Carlyle W. Begay is a Diné-American politician. A member of the Republican Party, he represented the seventh district in the Arizona State Senate which is the largest Legislative State District in the Continental United States.

==Early life==
Begay is Navajo and was born on the Navajo Nation and he is Tó’tsohnii (Big Water), born for Kinyaa’áanii (Towering House) clans. His maternal grandparents are Tl'izi lani (Many Goats clan). His paternal grandparents are also of the Tl'izi lani (Many Goats clan). Begay is a lifetime resident of Arizona and grew up on the Navajo Nation near Black Mesa and was raised under the teachings of his ancestry, instilling in him the importance of remembering the story of his people and carrying it on to his descendants.
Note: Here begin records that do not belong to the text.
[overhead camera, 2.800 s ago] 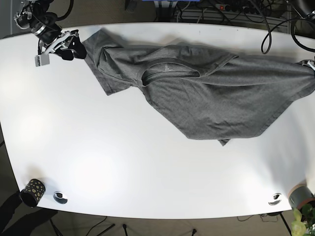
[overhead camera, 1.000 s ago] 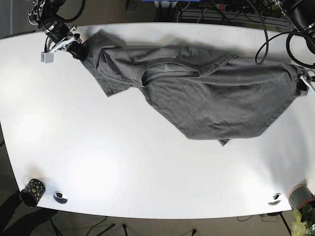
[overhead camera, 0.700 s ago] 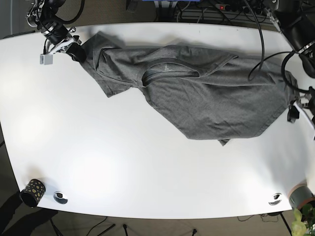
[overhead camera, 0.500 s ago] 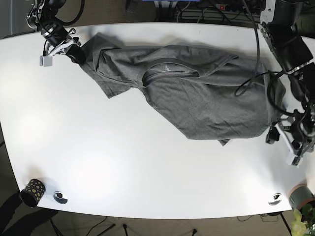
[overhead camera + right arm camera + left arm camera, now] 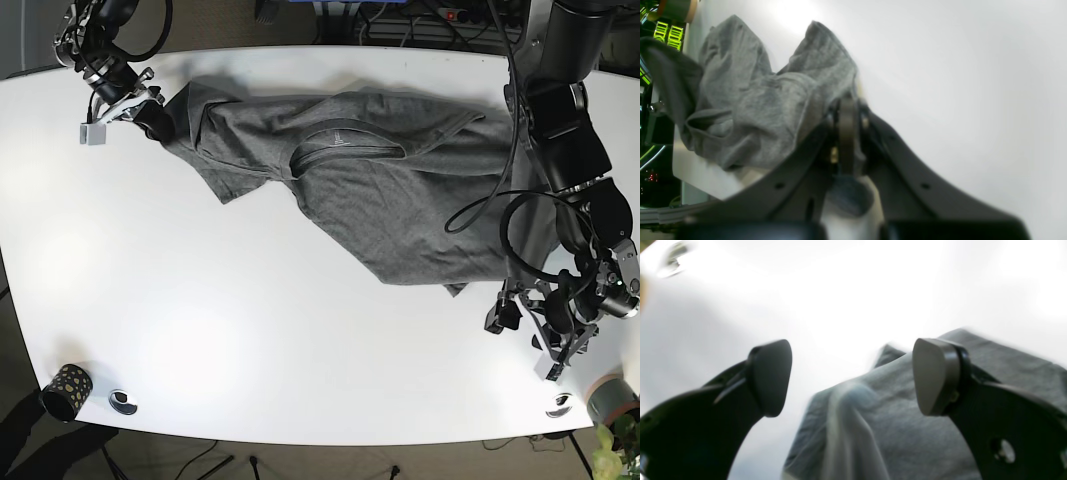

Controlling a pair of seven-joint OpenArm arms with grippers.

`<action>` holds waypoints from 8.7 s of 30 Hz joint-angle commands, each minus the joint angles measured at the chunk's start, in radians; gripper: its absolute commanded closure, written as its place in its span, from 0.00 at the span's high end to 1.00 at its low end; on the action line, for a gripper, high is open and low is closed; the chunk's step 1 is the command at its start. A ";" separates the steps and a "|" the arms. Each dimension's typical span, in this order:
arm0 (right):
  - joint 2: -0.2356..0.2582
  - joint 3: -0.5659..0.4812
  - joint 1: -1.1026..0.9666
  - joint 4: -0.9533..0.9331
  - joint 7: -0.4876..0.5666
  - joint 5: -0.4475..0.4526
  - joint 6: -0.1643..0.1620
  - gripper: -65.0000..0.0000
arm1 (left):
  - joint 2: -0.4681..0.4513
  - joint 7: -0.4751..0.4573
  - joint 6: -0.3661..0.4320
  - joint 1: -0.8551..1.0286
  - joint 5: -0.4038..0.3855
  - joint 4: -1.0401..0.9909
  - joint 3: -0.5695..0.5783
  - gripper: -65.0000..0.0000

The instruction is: Fold the T-shirt properly

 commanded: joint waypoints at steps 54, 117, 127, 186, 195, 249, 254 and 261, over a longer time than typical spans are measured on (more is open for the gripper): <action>0.012 0.004 0.021 0.013 0.014 0.026 0.006 0.00 | -0.012 -0.585 0.186 -0.212 -0.001 -0.843 0.496 0.79; 0.212 -0.311 0.881 -0.202 0.044 -0.436 0.010 0.00 | -0.262 -0.201 0.121 -0.215 0.000 -0.042 0.103 0.01; 0.289 -0.448 1.231 -0.369 0.046 -0.436 0.009 0.00 | -0.282 -0.210 0.207 -0.407 -0.001 -0.086 0.102 0.01; 0.316 -0.213 0.505 -0.028 -0.025 -0.150 0.009 0.00 | -0.110 -0.086 0.186 0.222 -0.001 0.440 -0.050 0.03; 0.287 -0.181 0.442 0.013 -0.025 -0.153 0.008 0.00 | 0.015 -0.086 0.192 0.216 0.000 0.435 0.016 0.36; 0.157 -0.188 0.240 0.180 -0.025 -0.155 0.010 0.00 | 0.232 -1.096 0.669 -0.276 -0.006 -0.961 0.763 0.72; 0.160 -0.230 0.165 0.277 -0.025 -0.152 0.010 0.00 | 0.131 -1.001 0.671 -0.223 -0.007 -0.746 0.717 0.72; 0.160 -0.224 -0.062 0.435 -0.025 -0.147 0.010 0.00 | 0.037 -0.867 0.669 -0.086 -0.003 -0.447 0.597 0.72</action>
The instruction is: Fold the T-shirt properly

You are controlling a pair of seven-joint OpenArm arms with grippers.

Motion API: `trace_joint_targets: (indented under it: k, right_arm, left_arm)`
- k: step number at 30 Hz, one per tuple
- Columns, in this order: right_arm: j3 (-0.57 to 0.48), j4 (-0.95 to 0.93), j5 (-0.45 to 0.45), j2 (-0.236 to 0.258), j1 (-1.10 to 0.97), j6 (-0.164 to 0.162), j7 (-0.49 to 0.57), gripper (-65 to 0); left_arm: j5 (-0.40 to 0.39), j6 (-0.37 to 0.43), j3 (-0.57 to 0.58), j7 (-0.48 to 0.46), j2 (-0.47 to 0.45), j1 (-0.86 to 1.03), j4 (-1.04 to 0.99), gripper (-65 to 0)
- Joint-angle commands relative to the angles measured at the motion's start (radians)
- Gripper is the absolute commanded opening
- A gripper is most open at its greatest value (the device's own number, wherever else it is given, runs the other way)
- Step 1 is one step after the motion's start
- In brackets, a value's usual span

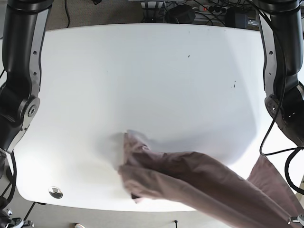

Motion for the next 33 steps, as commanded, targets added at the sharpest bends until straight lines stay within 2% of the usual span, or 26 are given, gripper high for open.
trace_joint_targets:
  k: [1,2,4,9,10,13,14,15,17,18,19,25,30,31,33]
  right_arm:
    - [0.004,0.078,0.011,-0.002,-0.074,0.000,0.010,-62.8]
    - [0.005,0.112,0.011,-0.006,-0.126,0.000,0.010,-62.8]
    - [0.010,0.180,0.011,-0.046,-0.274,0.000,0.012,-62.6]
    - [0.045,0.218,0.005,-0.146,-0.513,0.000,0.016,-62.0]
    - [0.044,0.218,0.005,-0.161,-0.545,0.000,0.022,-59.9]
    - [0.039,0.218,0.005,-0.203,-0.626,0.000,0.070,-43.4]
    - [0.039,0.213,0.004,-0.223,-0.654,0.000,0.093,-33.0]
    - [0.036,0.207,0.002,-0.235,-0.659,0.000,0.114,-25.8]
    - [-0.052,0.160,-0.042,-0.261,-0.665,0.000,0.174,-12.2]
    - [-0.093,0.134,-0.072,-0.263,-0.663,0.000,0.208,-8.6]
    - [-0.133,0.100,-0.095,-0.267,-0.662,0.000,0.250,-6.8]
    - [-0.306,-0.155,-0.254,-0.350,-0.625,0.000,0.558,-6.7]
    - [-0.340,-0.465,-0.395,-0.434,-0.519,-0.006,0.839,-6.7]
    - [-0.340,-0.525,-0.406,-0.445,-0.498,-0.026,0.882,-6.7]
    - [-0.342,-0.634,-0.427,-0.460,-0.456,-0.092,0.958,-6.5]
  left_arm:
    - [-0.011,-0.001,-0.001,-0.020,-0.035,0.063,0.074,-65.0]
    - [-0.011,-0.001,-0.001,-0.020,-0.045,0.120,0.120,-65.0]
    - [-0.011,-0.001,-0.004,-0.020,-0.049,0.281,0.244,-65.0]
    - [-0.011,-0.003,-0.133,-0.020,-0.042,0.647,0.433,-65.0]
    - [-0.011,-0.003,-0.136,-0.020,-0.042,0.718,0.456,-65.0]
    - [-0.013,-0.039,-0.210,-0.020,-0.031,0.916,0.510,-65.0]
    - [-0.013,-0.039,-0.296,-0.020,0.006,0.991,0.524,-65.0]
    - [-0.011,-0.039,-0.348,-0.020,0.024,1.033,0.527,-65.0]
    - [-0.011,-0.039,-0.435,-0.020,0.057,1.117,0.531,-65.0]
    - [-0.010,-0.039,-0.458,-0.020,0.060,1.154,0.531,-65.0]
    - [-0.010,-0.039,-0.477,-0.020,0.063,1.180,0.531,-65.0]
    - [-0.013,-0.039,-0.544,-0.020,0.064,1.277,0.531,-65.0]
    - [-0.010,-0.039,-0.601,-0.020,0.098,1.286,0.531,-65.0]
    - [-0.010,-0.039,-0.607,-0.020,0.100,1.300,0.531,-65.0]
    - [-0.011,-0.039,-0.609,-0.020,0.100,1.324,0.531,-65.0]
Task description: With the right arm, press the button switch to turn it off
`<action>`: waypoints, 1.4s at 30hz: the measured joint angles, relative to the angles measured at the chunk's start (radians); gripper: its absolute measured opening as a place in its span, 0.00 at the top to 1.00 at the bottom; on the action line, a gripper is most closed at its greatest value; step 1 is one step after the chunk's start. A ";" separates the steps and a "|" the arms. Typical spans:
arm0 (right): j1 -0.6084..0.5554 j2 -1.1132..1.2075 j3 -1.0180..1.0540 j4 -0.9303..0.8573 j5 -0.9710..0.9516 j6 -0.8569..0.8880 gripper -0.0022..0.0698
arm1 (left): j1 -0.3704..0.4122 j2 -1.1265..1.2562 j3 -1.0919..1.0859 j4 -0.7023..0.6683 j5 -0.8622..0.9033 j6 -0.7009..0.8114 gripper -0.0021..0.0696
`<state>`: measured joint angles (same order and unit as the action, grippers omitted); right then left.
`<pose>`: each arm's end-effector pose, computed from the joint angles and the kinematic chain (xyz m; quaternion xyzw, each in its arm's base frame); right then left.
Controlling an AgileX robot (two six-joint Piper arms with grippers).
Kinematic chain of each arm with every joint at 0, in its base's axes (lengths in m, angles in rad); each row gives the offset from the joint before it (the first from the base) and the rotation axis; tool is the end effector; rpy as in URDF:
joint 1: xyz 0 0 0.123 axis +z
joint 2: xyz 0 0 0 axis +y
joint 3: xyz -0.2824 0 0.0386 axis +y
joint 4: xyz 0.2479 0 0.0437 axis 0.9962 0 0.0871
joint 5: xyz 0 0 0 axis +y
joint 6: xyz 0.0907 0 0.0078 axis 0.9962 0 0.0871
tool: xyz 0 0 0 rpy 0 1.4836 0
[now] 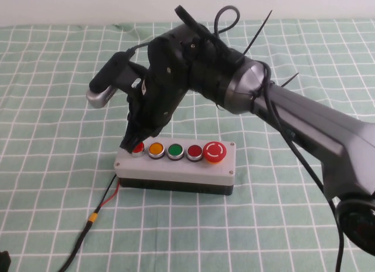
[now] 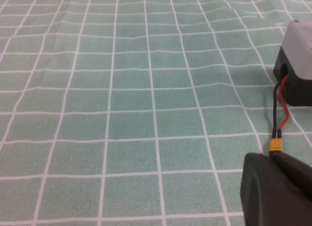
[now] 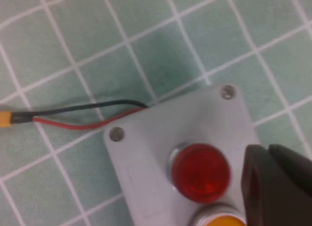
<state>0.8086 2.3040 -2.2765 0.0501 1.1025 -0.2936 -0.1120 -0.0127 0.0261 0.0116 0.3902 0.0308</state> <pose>0.3509 0.3735 0.2653 -0.5010 0.8248 0.0901 0.2460 0.0518 -0.0054 0.1699 0.0608 0.8074 -0.0189 0.5866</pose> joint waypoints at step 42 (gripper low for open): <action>0.000 -1.033 0.787 -0.118 0.004 0.273 0.99 | 0.000 0.000 0.000 0.000 0.000 0.000 0.98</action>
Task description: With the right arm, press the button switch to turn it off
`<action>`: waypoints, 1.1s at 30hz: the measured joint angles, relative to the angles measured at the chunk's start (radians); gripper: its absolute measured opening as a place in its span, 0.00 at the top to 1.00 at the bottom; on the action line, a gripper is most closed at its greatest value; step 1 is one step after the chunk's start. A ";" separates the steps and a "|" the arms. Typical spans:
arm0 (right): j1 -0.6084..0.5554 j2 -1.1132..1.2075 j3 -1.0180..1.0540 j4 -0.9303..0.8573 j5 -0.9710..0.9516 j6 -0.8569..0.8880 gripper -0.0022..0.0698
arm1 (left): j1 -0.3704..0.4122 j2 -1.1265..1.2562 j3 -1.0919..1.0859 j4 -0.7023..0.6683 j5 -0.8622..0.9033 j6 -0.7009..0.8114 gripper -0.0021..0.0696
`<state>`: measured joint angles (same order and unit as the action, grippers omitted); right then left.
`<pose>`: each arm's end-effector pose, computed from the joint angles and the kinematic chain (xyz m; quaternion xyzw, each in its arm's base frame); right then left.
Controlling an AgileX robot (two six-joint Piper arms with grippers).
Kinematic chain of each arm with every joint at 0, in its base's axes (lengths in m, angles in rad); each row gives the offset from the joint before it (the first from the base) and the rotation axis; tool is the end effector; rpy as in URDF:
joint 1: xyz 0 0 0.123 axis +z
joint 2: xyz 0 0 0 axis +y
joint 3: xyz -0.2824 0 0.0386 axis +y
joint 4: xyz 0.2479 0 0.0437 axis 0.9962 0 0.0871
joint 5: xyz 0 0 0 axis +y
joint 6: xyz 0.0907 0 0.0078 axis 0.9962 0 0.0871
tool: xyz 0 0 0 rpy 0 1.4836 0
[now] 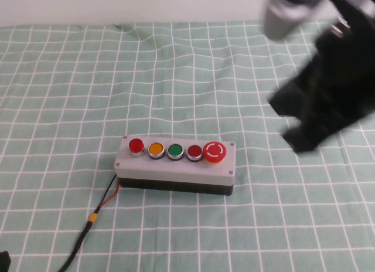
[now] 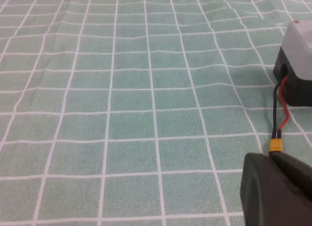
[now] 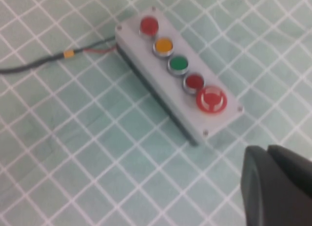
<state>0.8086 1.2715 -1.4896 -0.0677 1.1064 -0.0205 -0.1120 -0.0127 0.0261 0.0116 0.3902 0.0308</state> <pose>0.1762 0.1766 0.4352 -0.3756 0.8468 0.1129 0.3594 0.0518 -0.0054 0.1699 0.0608 0.8074 -0.0189 0.5866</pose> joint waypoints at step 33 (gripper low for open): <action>-0.110 -0.644 0.407 0.028 -0.042 0.040 0.99 | 0.000 0.000 0.000 0.000 0.000 0.000 0.98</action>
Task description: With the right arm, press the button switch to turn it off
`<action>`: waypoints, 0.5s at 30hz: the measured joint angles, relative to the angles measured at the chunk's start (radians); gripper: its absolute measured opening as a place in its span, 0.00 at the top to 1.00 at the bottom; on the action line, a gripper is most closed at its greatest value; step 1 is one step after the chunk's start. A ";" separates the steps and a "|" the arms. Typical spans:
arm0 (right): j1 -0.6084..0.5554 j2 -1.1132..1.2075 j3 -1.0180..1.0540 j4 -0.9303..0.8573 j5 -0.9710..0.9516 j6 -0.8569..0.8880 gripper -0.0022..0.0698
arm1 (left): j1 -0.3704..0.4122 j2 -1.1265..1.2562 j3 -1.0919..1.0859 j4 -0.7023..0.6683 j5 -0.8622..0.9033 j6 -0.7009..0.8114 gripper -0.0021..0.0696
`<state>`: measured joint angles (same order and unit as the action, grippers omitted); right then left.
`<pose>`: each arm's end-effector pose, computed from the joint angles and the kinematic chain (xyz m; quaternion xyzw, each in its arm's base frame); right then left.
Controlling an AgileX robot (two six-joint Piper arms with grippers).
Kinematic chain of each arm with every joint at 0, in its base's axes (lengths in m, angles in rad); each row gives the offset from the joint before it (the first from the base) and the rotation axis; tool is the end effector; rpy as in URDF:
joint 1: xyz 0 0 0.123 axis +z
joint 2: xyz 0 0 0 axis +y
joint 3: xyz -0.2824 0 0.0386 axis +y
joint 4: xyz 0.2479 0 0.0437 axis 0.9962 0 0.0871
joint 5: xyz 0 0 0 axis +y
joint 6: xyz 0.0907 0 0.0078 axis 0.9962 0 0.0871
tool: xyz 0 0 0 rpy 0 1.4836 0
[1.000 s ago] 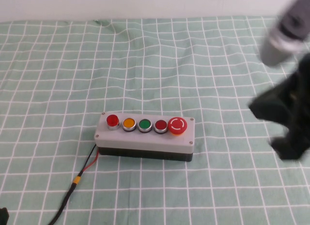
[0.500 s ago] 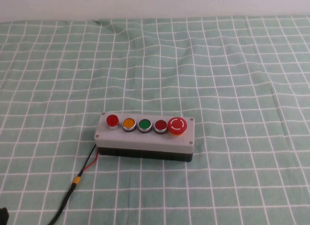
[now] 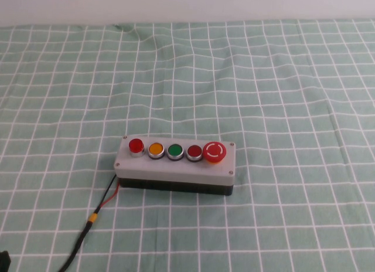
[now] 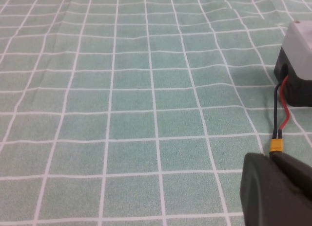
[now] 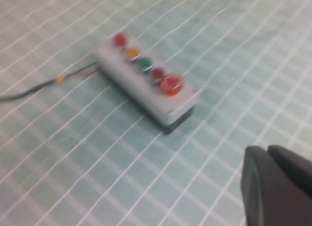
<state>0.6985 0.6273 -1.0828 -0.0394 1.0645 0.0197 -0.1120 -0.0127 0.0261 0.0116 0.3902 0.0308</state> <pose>0.0604 0.0466 0.4229 -0.2878 0.8162 0.1575 0.4757 0.0518 -0.0054 0.1699 0.0608 0.8074 -0.0189 0.5866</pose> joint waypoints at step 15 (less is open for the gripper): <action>-0.476 -0.436 0.537 -0.033 -0.451 0.000 0.99 | 0.000 0.000 0.000 0.000 0.000 0.000 0.98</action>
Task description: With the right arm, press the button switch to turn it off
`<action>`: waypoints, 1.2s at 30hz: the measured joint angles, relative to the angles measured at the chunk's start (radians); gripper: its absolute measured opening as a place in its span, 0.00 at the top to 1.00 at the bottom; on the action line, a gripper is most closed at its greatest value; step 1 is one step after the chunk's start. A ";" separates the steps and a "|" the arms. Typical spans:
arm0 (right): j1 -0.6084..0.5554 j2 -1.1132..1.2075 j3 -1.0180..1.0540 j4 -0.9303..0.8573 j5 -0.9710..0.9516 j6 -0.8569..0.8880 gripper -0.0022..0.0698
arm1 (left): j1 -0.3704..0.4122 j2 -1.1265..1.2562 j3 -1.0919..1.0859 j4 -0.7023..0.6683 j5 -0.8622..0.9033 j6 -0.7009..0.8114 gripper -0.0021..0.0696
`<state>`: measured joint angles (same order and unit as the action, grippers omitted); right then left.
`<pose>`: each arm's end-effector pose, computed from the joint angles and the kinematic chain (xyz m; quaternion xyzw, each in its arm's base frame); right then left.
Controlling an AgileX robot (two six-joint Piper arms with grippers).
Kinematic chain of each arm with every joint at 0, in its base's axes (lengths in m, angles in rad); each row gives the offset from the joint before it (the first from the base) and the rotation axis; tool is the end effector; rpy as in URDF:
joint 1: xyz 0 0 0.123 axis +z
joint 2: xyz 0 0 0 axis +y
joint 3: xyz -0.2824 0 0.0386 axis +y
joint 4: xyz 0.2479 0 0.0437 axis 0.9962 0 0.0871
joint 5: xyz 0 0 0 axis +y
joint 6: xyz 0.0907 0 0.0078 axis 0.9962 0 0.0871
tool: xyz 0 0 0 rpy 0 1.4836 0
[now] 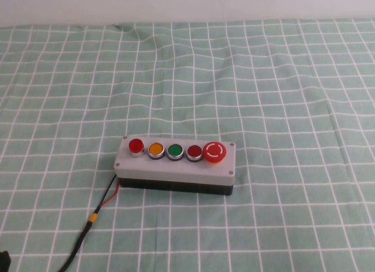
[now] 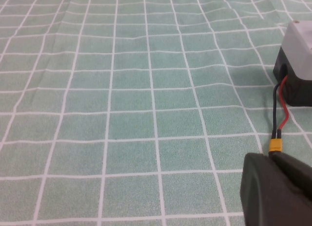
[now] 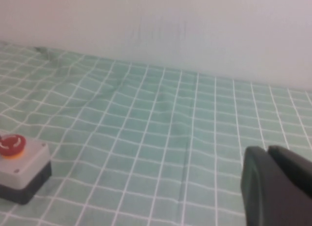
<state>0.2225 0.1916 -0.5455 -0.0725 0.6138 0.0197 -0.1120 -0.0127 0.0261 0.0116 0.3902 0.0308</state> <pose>0.0370 0.0045 0.3259 -0.0866 0.7601 0.0429 0.6426 0.0518 -0.0054 0.1699 0.0608 0.8074 -0.0189 0.5866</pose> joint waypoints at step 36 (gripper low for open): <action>-0.250 -0.200 0.570 0.011 -0.220 0.000 0.99 | 0.000 0.000 0.000 0.000 0.000 0.000 0.98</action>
<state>-0.0274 -0.0083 0.0242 -0.0612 0.3933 0.0197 -0.1120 -0.0127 0.0261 0.0116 0.3902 0.0308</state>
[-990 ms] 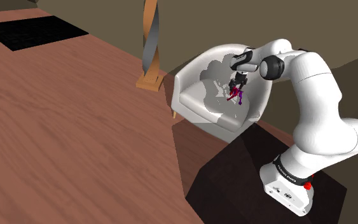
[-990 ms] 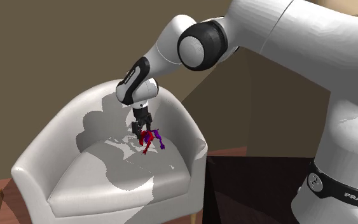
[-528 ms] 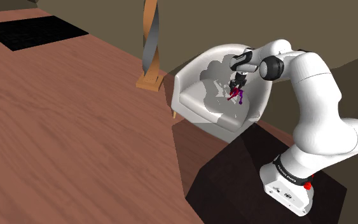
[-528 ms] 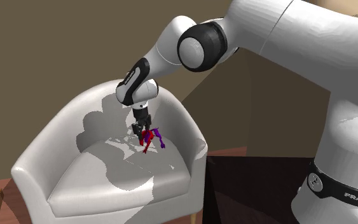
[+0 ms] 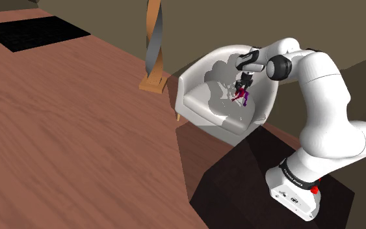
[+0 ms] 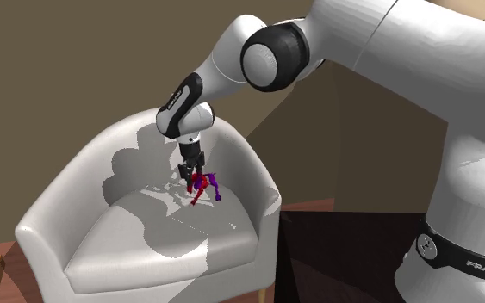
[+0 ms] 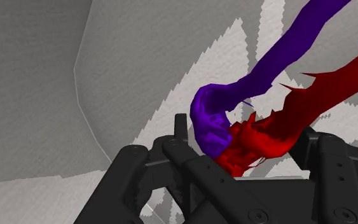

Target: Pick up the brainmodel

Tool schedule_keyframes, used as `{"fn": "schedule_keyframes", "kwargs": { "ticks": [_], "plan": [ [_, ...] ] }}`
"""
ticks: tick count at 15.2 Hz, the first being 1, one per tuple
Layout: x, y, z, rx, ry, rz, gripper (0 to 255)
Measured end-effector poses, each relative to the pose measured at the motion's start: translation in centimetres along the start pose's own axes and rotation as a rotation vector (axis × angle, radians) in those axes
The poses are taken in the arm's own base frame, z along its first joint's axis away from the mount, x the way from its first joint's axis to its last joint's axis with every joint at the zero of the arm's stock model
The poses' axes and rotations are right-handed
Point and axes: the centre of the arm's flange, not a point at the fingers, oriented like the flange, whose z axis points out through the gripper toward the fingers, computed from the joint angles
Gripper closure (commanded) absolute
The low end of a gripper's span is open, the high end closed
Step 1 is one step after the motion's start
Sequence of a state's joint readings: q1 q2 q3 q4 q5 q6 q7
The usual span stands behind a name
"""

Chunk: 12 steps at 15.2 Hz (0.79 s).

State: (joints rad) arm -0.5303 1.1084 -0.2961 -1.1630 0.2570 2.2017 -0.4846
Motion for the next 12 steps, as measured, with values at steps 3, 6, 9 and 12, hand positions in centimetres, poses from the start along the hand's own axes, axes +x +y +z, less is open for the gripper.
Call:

Begay graduated from the University of Arizona with a Bachelor of Science degree in Molecular and Cellular Biology and was a student in the Minority Medical Education Program at the University of Arizona College of Medicine. He also attended the Arizona International College's Natural Sciences and Mathematics program in Tucson, Arizona; Johns Hopkins Bloomberg School of Public Health's Winter Institute, in Baltimore, Maryland; and the Harvard School of Public Health's Public Health Studies program in Boston, Massachusetts.

==Political career==
Begay succeeded Jack Jackson, Jr. in the Arizona State Senate in 2013 after Jackson resigned to join the Obama Administration. On November 23, 2015, Begay announced that he switched from the Democratic Party to the Republican Party. He ran for Congress in the 2016 elections but withdrew and endorsed Pinal County Sheriff Paul Babeu who subsequently lost to Democrat Tom O'Halleran After that year's elections, he claimed to have secured a position in the Trump White House but subsequently acknowledged he only volunteered his time to the administration's transition efforts.

In October 2020, he joined Navajo Nation Vice President Myron Lizer, Donald Trump Jr. and others in launching the Native Americans for Trump coalition in Williams, Arizona. He served as the co-chair of the Native Americans for Trump 2020 coalition, together with fellow Navajo Sharon Clahchischilliage.